Whenever I see the words “horse-drawn carriage” I wonder if the horse’s artistic output was limited to means of transportation, or he also did cartoons.
her: tell me something you’ve never told anyone else
me: *whispering* i think the owl people are already among us
her: who?
me: holy shit
Tax return hit so you know what that means… Yeah, I got egg money now.
Why is there never a child around when you need help opening a bottle of Tablets with a child proof lock?
I think with my tax refund this year I’ll buy a commercial freezer because the bodies keep falling out of the smaller ones and it scares the dog.
If the sun is blacking out at 1pm on a Monday than so am I
I saw an ad for burial plots and I thought, that’s the last thing I need.
That time I pointed out to the guy trying to sell a magazine subscription that I have a “No Soliciting” sign and he rolled his eyes and said, “Yeah but I’m not soliciting, I’m selling”. Thus ends the tale of why I have a “do not disturb” sign.
In an effort to demonstrate how pointless internet debates are, please prove to me that snow is real
the votes are coming from… inside the country!!!
Darth Vader tried to kill Solo, but sadly struggled with his Han die coordination
Inventor: It’s a jackhammer.
Investors: This is groundbreaking.
The most troubling examples of sexism, homophobia and racism that I’ve ever heard are things I’ve said driving on the New Jersey Turnpike.
My husband just walked in on me drinking cake batter from the mixing bowl and had absolutely no reaction.

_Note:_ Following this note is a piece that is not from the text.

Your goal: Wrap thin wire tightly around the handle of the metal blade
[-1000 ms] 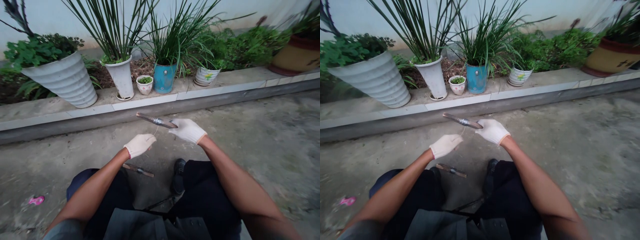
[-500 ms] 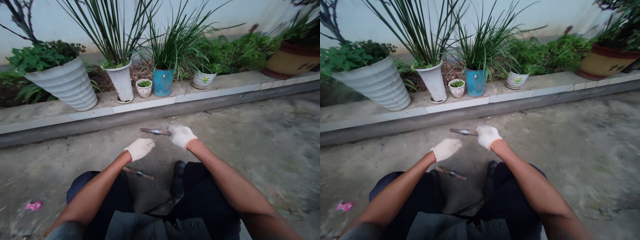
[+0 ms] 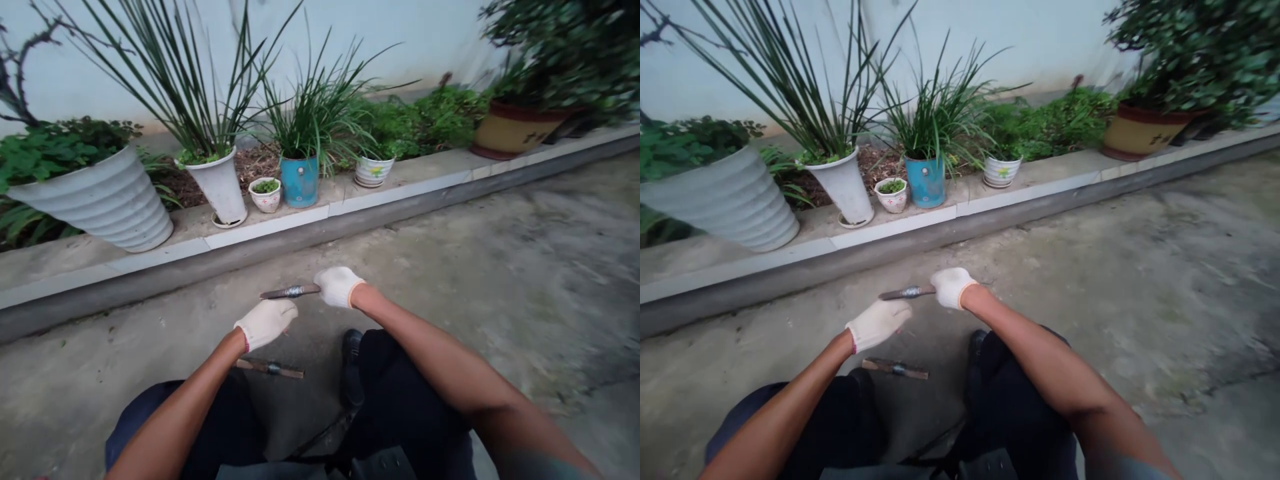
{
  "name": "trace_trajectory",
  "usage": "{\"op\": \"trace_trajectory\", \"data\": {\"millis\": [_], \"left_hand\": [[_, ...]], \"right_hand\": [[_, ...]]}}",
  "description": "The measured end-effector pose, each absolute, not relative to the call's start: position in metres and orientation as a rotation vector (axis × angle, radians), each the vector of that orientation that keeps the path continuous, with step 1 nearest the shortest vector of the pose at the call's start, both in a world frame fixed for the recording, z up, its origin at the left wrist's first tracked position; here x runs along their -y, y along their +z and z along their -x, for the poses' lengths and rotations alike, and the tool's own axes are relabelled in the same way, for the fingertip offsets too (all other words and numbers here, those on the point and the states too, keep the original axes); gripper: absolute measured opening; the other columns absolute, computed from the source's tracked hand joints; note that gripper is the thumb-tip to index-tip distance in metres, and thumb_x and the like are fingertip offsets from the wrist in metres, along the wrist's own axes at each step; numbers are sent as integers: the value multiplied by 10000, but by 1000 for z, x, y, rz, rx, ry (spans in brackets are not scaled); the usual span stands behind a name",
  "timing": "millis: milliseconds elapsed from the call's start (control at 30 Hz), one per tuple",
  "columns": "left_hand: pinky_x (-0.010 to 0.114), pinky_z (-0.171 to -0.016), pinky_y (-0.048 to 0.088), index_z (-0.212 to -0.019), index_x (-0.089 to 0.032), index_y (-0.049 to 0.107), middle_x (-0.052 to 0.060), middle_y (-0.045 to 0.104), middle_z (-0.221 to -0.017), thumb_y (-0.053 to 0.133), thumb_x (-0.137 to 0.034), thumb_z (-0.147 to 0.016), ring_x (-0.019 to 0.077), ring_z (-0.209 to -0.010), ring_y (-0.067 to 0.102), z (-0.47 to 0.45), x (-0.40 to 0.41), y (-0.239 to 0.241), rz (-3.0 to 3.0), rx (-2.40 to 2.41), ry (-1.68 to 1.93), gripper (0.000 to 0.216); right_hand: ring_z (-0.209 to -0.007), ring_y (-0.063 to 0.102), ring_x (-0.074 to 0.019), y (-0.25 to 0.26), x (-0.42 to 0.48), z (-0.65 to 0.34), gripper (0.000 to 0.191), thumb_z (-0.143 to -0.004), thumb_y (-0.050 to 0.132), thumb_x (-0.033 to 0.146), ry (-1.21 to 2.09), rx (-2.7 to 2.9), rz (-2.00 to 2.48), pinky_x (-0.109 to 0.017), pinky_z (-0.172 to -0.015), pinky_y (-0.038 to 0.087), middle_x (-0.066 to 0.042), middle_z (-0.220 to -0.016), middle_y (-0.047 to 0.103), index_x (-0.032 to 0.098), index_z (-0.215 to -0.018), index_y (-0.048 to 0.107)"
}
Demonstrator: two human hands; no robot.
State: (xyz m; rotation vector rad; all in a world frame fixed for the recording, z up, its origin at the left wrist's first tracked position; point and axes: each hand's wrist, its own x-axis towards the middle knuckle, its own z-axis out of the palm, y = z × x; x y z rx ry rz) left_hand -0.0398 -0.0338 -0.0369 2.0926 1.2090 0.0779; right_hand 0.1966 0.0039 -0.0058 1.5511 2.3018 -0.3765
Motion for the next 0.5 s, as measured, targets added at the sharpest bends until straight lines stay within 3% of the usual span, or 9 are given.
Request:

He’s my soulmate.
if you prick your finger by accident and suck on it, you become your own blood brother & you have to take care of yourself no matter what
[painting a picture of the last supper]
“Who’s that?”
“Darth Vader.”
“Was he 1 of Jesus disciples?”
“I dunno, I’ve only seen the 1st movie.”
Operator: 911 what’s your emergency?
Me: PEOPLE ARE TAGGING ME IN PICTURES ON FACEBOOK AND I’M NOT EVEN IN THEM!
Just bought a telescope and the eldest asked if I’d be doing horoscopes.
Yes.
Leo: You will be written out of someone’s will.
[crime scene]
Boss: What do you think happened here?Me: The killer obviously rearranged the bodies to fit inside these chalk shapes
Boss: We drew those
Me: Another good theory
Ever read something so magnificently stupid that you have to just stare into space for a little while and reconcile with your brain for having been subjected to it.
SIGN: Do not reach hands into enclosure.
ME: *slowly starts sliding big toe towards panda*
Me: hi
Person who just got back from Europe: It was life changing. thank you for asking
I can’t believe she picked her husband, her boyfriend and her other boyfriend over me.
I can’t get out of bed. These blankets have accepted me as one of their own and If I leave now I might lose their trust.
If anyone is feeling hysterical please stop by my house and I will slap you
*Adds brown food coloring to hot water*
Me serving decaf
Imagine a bunch of Italian mobsters tiptoeing and trying not to giggle as they gingerly place a horse head in bed with a sleeping guy.